CN113489978A

CN113489978A - Distortion optimization quantization circuit for AVS3

Info

Publication number: CN113489978A
Application number: CN202110584035.4A
Authority: CN
Inventors: 向国庆; 徐锦畅; 张鹏; 张广耀; 严韫瑶; 宋磊
Original assignee: Hangzhou Boya Hongtu Video Technology Co ltd
Current assignee: Hangzhou Boya Hongtu Video Technology Co ltd
Priority date: 2021-05-27
Filing date: 2021-05-27
Publication date: 2021-10-08

Abstract

The present disclosure relates to a distortion optimized quantization circuit for AVS3, applied to a small-sized transform block of 16x16 and its following sizes, comprising: the register is used for storing all the transformation coefficients of the transformation block and the corresponding zigzag scanning coordinates; the distortion optimization quantization circuit consists of a pre-quantization unit, a decision optimal coefficient unit, a decision final non-zero coefficient position unit and a zero setting unit. The present disclosure also relates to a distortion optimized quantization circuit for AVS3, applied to a large size transform block of size 16x16 or larger, comprising: an SRAM for storing all transform coefficients of the transform block; the distortion optimization quantization circuit consists of a pre-quantization unit, a decision optimal coefficient unit, a decision final non-zero coefficient position unit and a zero setting unit.

Description

Distortion optimization quantization circuit for AVS3

Technical Field

The present disclosure relates to the field of coding circuit technology, and more particularly, to a distortion optimized quantization circuit for AVS 3.

Background

Rate-distortion optimized quantization (RDOQ) is a very important technique in the AVS3 video coding standard, and combines rate-distortion optimization (RDO) with the ordinary scalar quantization technique in video coding to obtain better quantization result, thereby improving the overall coding performance. However, due to the naturally strong data dependency of RDOQ, it is difficult for the module to meet timing requirements in hardware design. In addition, a larger transform block size is introduced into the new generation of encoding standard AVS3, and how to implement RDOQ operations of all sizes while ensuring a reasonable circuit area is also a big difficulty in hardware design, corresponding to RDOQ operations of sizes from 4x4 to 64x 64.

Disclosure of Invention

The method aims to solve the technical problem that the prior art cannot meet the requirement of meeting the real-time performance of 4k30 frames under the condition of reasonable circuit area.

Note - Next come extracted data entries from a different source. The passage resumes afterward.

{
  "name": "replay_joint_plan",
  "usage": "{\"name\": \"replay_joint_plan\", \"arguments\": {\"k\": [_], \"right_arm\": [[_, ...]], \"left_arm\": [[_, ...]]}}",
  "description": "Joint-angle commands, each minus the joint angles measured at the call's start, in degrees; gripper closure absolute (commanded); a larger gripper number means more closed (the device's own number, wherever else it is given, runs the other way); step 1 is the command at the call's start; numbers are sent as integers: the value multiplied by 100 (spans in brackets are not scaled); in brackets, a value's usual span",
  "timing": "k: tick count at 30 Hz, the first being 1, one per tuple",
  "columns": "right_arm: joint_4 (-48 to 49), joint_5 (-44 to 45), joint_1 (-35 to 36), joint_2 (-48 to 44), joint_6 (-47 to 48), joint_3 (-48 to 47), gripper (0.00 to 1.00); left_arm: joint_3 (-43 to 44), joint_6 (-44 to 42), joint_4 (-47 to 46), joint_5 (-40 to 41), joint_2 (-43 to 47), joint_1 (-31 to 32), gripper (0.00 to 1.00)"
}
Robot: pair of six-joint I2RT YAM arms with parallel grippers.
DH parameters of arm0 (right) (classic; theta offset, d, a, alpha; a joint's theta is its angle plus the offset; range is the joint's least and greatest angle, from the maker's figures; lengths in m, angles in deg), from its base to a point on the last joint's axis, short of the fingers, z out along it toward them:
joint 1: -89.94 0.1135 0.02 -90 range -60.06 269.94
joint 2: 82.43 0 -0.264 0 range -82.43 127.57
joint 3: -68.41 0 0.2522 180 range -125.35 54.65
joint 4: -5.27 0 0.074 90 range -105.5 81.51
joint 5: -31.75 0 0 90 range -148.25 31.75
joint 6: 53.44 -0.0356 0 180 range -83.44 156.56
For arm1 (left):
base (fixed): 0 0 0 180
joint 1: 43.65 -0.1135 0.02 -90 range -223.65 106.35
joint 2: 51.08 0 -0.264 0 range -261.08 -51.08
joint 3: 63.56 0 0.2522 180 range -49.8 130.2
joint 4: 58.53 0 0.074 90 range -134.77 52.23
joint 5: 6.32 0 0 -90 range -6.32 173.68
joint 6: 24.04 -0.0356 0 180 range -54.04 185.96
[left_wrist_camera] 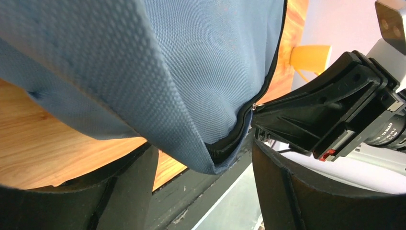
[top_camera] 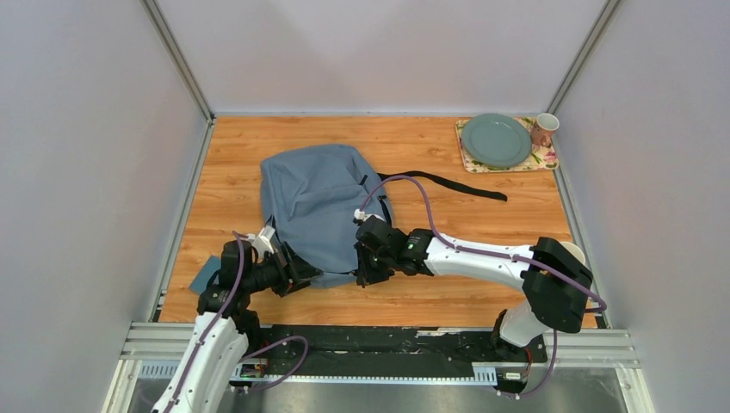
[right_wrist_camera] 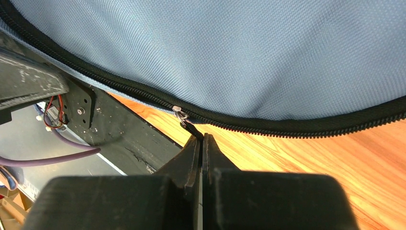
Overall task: Pack the student bag
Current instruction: Zip the student bag at the center of the board.
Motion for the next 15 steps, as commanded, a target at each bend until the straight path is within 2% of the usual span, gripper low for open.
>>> {"name": "replay_joint_plan", "arguments": {"k": [1, 8, 15], "right_arm": [[56, -56, -19, -97, -13, -225, 100], [135, -188, -10, -62, -12, -199, 100], [178, -267, -10, -79, -4, -137, 100]], "left_arm": [[-227, 1108, -841, 497, 283, 512, 21], [-262, 1539, -1411, 1218, -32, 1373, 21], [-420, 1804, -2790, 1710, -936, 1945, 21]]}}
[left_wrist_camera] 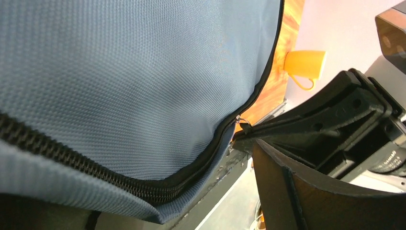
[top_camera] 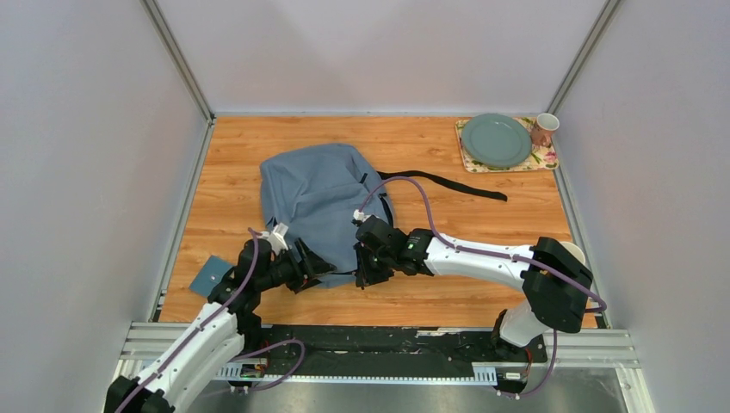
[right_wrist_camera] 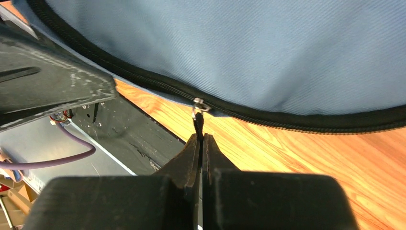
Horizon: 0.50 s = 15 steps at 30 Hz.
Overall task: Pack the student bag
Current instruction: Zip the student bag at the center of the board.
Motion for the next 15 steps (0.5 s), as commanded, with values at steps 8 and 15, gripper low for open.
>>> {"name": "replay_joint_plan", "arguments": {"k": [8, 15], "right_arm": [[-58, 240, -36, -134, 189, -84, 100], [-725, 1049, -615, -117, 418, -250, 100]], "left_arm": [[26, -306, -811, 623, -811, 257, 100], [536, -1844, 256, 748, -418, 64, 100]]}}
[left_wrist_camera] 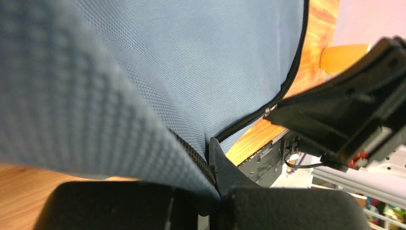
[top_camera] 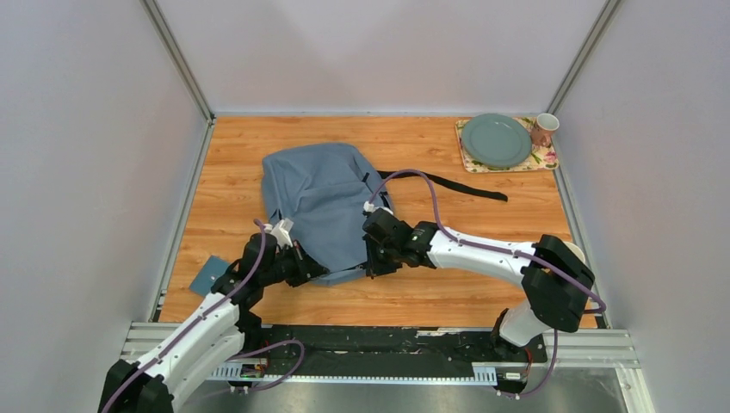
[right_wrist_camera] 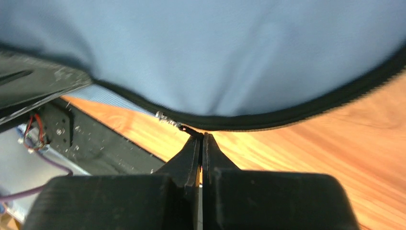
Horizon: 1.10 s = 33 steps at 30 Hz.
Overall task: Pack the student bag
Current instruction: Zip the student bag at the center of the board.
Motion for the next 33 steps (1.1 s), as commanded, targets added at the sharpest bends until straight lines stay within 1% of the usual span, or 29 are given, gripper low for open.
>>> {"name": "replay_joint_plan", "arguments": {"k": [1, 2, 3, 5, 6, 9, 12, 14, 16, 17, 18, 19, 20, 22, 23, 25, 26, 27, 29, 31, 32, 33], "right_arm": [[-560, 757, -387, -117, 344, -299, 100], [-578, 784, -440, -134, 388, -343, 100], [-613, 819, -562, -152, 475, -396, 100], [-648, 863, -659, -170, 555, -440, 100], [-727, 898, -747, -161, 642, -466, 100], [-859, 1038, -870, -117, 748, -519, 100], [-869, 1048, -923, -152, 775, -467, 100], [-799, 925, -924, -196, 775, -388, 100], [-562, 574, -924, -301, 714, -283, 100], [-474, 460, -924, -327, 661, -151, 100], [-308, 180, -915, -389, 617, -89, 100], [-236, 91, -923, -415, 573, -10, 100], [-166, 11, -924, -450, 477, 112, 100], [-16, -130, -915, -538, 389, 219, 100], [10, -165, -906, -556, 336, 263, 100], [37, -200, -915, -617, 292, 333, 100], [37, -218, -915, -653, 292, 333, 100], [37, -218, -915, -670, 283, 342, 100], [37, -236, -915, -732, 274, 342, 100], [46, -244, -915, -749, 265, 316, 100], [54, -270, -915, -767, 265, 307, 100], [81, -288, -915, -776, 256, 307, 100]], "left_arm": [[167, -1112, 360, 148, 463, -284, 100], [140, -1139, 377, 86, 577, -398, 100], [131, -1191, 395, -236, 587, -747, 100], [140, -1358, 509, -685, 517, -1100, 100], [157, -1428, 562, -992, 499, -1407, 100], [271, -1727, 816, -1231, 499, -1856, 100], [473, -1921, 1010, -1417, 420, -2095, 100], [605, -1895, 1054, -1513, 306, -2166, 100], [675, -1764, 976, -1697, 218, -2166, 82], [693, -1720, 906, -1846, 174, -2166, 59], [772, -1702, 931, -1874, 165, -2166, 50], [833, -1728, 975, -1857, 200, -2166, 44], [912, -1771, 1123, -1761, 278, -2166, 35], [1263, -2096, 1466, -1489, 401, -2157, 29], [1413, -2219, 1859, -1096, 559, -2165, 25], [1904, -2632, 2239, -690, 718, -2166, 25], [2089, -2755, 2563, -313, 866, -2166, 25], [2413, -3000, 2679, -162, 938, -2166, 24], [2705, -3186, 2925, 172, 1087, -2166, 24], [3030, -3607, 2883, -105, 1088, -2157, 23], [3144, -3722, 2926, -499, 914, -2148, 23], [3302, -3836, 2944, -703, 825, -2139, 23]]}}
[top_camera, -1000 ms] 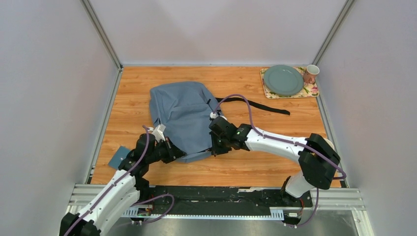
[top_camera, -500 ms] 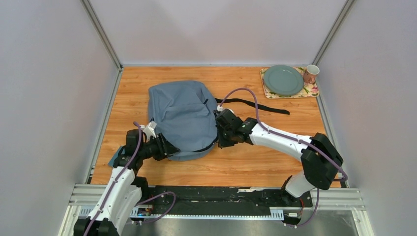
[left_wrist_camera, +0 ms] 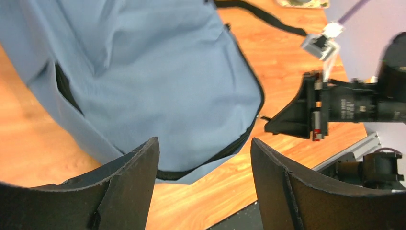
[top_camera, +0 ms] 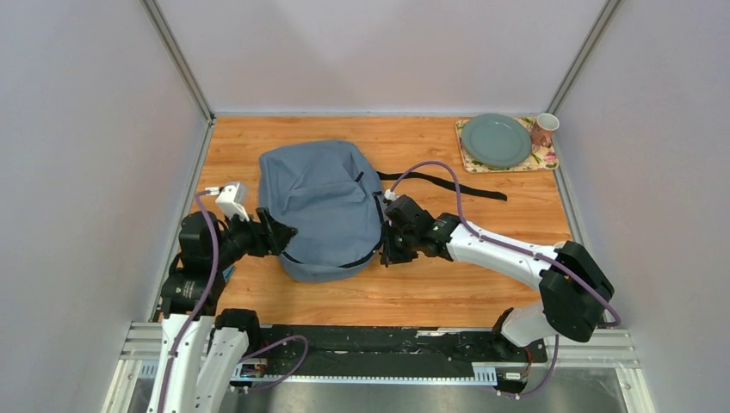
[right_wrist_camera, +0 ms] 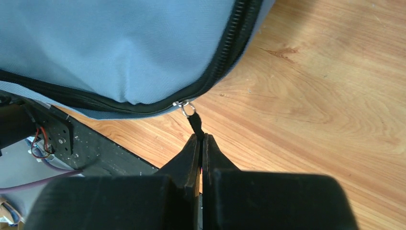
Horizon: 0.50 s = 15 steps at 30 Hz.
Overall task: Pack the student bag
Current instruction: Zip the student bag at the center of the board.
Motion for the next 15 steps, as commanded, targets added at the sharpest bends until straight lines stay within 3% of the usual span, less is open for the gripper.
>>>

To achieve the above technical object, the present disclosure provides a distortion optimized quantization circuit for AVS3, applied to a small-sized transform block of 16x16 and the following sizes, comprising:

the register is used for storing all the transformation coefficients of the transformation block and the corresponding zigzag scanning coordinates;

the distortion optimization quantization circuit consists of a pre-quantization unit, a decision optimal coefficient unit, a decision final non-zero coefficient position unit and a zero setting unit.

Further, the pre-quantization unit is specifically configured to perform standard quantization in advance.

Further, the decision optimal coefficient unit is specifically configured to perform an optimal coefficient adjustment decision on the data quantized by the pre-quantization unit.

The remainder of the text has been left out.